**EXERCISE OBJECTIVE:** Pull every line holding the word "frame" out of the data and copy it.

━━━━━━━━━━━━━━━━

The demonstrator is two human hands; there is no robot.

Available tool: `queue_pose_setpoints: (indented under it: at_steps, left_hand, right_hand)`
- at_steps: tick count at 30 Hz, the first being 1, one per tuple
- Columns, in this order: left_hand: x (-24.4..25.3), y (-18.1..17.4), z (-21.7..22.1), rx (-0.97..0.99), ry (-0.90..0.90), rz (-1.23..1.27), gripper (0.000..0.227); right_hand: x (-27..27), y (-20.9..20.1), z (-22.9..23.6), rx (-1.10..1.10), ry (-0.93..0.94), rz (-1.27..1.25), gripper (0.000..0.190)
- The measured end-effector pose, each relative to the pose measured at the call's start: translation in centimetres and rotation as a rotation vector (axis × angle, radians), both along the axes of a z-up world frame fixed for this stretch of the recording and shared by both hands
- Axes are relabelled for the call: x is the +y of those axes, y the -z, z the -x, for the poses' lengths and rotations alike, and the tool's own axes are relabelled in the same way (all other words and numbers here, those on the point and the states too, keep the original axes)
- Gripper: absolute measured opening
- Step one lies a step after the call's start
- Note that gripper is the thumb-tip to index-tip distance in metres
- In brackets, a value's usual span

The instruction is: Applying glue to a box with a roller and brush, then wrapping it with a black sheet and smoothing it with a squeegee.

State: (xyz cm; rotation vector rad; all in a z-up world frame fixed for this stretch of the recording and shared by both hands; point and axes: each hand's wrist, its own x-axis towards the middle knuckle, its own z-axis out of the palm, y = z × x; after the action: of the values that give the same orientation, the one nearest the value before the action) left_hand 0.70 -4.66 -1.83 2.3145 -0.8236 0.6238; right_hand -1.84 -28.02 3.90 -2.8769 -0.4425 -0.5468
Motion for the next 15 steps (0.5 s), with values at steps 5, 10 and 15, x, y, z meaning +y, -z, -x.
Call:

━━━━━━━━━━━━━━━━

**RESPONSE:**
- The measured end-effector pose, each relative to the pose measured at the call's start: translation in centimetres and rotation as a rotation vector (axis × angle, radians), both along the axes of a z-up world frame fixed for this stretch of the recording and shared by both hands
State: (xyz cm; rotation vector rad; all in a z-up world frame fixed for this stretch of the recording and shared by both hands; point and axes: each hand's wrist, its own x-axis towards the middle knuckle, its own z-axis out of the palm, y = z × x; after the action: of the values that give the same orientation, the one nearest the value before the action) left_hand 0.70 -4.66 -1.83 2.3145 -0.8236 0.6238; right_hand -1.84 -28.02 3.90 -2.8769 -0.4425 -0.5468

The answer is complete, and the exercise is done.